# Task instructions
Copy out each record below, exactly as given.

________________________________________

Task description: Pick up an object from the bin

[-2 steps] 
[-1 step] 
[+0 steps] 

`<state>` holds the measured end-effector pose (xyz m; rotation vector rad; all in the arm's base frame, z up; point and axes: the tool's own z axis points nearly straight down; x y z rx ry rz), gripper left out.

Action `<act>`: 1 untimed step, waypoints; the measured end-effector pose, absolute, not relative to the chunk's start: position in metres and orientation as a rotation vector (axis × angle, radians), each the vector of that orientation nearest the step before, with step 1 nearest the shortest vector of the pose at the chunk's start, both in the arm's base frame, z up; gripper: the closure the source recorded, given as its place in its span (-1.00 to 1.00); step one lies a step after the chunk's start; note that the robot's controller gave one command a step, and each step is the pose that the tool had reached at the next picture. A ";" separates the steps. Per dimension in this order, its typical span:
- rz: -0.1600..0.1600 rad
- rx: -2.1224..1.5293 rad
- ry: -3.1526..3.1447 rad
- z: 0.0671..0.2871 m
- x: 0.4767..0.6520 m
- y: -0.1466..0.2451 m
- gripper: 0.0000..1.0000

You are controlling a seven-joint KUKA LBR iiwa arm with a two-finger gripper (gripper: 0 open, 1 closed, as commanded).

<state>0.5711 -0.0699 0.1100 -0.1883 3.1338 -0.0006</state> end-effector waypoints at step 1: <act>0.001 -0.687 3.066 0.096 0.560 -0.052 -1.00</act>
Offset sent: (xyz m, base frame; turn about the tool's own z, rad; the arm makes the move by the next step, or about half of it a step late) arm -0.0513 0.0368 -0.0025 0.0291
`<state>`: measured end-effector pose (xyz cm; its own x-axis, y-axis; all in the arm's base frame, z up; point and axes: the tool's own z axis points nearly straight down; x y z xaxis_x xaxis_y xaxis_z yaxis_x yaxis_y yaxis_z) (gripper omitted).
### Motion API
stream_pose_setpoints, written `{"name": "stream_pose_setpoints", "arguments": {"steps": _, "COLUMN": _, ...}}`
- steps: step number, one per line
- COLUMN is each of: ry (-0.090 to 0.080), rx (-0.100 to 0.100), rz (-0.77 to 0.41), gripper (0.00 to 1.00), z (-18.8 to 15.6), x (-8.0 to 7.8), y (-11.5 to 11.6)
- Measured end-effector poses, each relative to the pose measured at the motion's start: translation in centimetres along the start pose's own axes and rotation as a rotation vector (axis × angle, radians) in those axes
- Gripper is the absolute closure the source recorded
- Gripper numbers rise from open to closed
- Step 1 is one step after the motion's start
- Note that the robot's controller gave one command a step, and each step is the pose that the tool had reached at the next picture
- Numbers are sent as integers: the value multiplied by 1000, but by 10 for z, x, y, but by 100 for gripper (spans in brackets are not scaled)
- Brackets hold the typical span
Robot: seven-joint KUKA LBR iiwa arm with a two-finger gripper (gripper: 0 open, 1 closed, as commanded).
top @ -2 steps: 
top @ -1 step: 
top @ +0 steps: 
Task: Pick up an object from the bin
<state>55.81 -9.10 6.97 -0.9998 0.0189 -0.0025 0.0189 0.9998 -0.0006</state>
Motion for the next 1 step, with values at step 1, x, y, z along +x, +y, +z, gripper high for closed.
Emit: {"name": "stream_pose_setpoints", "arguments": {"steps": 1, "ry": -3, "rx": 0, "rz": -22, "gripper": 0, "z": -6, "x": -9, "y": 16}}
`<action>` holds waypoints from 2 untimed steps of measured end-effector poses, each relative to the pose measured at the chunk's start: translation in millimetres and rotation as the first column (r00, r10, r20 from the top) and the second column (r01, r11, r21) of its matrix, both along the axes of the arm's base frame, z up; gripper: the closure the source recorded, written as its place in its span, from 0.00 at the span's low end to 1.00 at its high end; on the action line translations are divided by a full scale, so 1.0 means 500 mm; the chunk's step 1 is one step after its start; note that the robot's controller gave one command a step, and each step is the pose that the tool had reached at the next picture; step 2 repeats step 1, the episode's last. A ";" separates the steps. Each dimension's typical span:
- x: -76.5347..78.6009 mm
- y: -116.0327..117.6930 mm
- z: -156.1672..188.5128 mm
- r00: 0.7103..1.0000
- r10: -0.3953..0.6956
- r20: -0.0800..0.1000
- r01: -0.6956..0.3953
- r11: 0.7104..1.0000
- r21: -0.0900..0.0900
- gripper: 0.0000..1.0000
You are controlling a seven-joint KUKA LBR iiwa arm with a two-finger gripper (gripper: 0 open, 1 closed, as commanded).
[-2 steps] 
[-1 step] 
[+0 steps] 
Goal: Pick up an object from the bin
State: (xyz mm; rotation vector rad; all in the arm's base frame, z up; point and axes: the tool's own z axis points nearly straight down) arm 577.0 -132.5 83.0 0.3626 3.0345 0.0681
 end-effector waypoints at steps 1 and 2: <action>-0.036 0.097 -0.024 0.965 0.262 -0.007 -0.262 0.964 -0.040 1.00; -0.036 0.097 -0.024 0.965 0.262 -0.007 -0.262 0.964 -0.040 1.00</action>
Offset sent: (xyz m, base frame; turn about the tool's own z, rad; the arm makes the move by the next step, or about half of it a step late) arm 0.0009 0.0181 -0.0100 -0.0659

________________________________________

# Solution for this problem
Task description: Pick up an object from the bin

[-2 steps] 
[-1 step] 
[+0 steps] 

`<state>` holds the measured end-effector pose (xyz m; rotation vector rad; all in the arm's base frame, z up; point and axes: the tool's own z axis points nearly straight down; x y z rx ry rz), gripper left out.

Action `<act>`: 1 untimed step, waypoints; the measured end-effector pose, absolute, not relative to the chunk's start: position in metres and orientation as a rotation vector (axis × angle, radians), each the vector of that orientation nearest the step before, with step 1 nearest the shortest vector of the pose at the chunk's start, both in the arm's base frame, z up; gripper: the closure the source recorded, given as its place in its span (-1.00 to 1.00); step one lies a step after the chunk's start; note that the robot's controller gave one command a step, and each step is the pose that the tool had reached at the next picture. A ";" separates the steps. Per dimension in this order, its typical span:
- rz: -0.1600..0.1600 rad
- rx: -2.1224..1.5293 rad
- ry: -3.1526..3.1447 rad
- z: 0.0671..0.2871 m
- x: 0.4767..0.6520 m
- y: -0.1466..0.2451 m
- gripper: 0.0000..1.0000

You are controlling a seven-joint KUKA LBR iiwa arm with a two-finger gripper (gripper: 0 open, 1 closed, as commanded).

<state>0.5711 -0.0699 0.1100 -0.1883 3.1338 -0.0006</state> end-effector waypoints at step 1: <act>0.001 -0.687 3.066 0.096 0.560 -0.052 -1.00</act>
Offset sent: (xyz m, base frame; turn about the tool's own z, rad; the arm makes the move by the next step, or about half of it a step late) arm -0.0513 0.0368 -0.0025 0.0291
`<state>`: measured end-effector pose (xyz cm; its own x-axis, y-axis; all in the arm's base frame, z up; point and axes: the tool's own z axis points nearly straight down; x y z xaxis_x xaxis_y xaxis_z yaxis_x yaxis_y yaxis_z) (gripper omitted).
### Motion API
stream_pose_setpoints, written `{"name": "stream_pose_setpoints", "arguments": {"steps": _, "COLUMN": _, ...}}`
- steps: step number, one per line
- COLUMN is each of: ry (-0.090 to 0.080), rx (-0.100 to 0.100), rz (-0.77 to 0.41), gripper (0.00 to 1.00), z (-18.8 to 15.6), x (-8.0 to 7.8), y (-11.5 to 11.6)
- Measured end-effector poses, each relative to the pose measured at the motion's start: translation in centimetres along the start pose's own axes and rotation as a rotation vector (axis × angle, radians) in those axes
- Gripper is the absolute closure the source recorded
- Gripper numbers rise from open to closed
- Step 1 is one step after the motion's start
- Note that the robot's controller gave one command a step, and each step is the pose that the tool had reached at the next picture
- Numbers are sent as integers: the value multiplied by 1000, but by 10 for z, x, y, but by 100 for gripper (spans in brackets are not scaled)
- Brackets hold the typical span
Robot: seven-joint KUKA LBR iiwa arm with a two-finger gripper (gripper: 0 open, 1 closed, as commanded).
top @ -2 steps: 
top @ -1 step: 
top @ +0 steps: 
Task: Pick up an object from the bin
<state>55.81 -9.10 6.97 -0.9998 0.0189 -0.0025 0.0189 0.9998 -0.0006</state>
Motion for the next 1 step, with values at step 1, x, y, z along +x, +y, +z, gripper high for closed.
Emit: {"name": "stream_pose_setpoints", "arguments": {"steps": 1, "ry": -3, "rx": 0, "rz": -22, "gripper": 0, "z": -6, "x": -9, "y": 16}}
`<action>` holds waypoints from 2 untimed steps of measured end-effector poses, each relative to the pose measured at the chunk's start: translation in millimetres and rotation as the first column (r00, r10, r20 from the top) and the second column (r01, r11, r21) of its matrix, both along the axes of the arm's base frame, z up; gripper: the closure the source recorded, written as its place in its span, from 0.00 at the span's low end to 1.00 at its high end; on the action line translations are divided by a full scale, so 1.0 means 500 mm; the chunk's step 1 is one step after its start; note that the robot's controller gave one command a step, and each step is the pose that the tool had reached at the next picture; step 2 repeats step 1, the episode's last. A ";" separates the steps. Each dimension's typical span:
- x: -76.5347..78.6009 mm
- y: -116.0327..117.6930 mm
- z: -156.1672..188.5128 mm
- r00: 0.7103..1.0000
- r10: -0.3953..0.6956
- r20: -0.0800..0.1000
- r01: -0.6956..0.3953
- r11: 0.7104..1.0000
- r21: -0.0900..0.0900
- gripper: 0.0000..1.0000
You are controlling a seven-joint KUKA LBR iiwa arm with a two-finger gripper (gripper: 0 open, 1 closed, as commanded).
[-2 steps] 
[-1 step] 
[+0 steps] 
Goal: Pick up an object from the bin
State: (xyz mm; rotation vector rad; all in the arm's base frame, z up; point and axes: the tool's own z axis points nearly straight down) arm 577.0 -132.5 83.0 0.3626 3.0345 0.0681
 end-effector waypoints at steps 1 and 2: <action>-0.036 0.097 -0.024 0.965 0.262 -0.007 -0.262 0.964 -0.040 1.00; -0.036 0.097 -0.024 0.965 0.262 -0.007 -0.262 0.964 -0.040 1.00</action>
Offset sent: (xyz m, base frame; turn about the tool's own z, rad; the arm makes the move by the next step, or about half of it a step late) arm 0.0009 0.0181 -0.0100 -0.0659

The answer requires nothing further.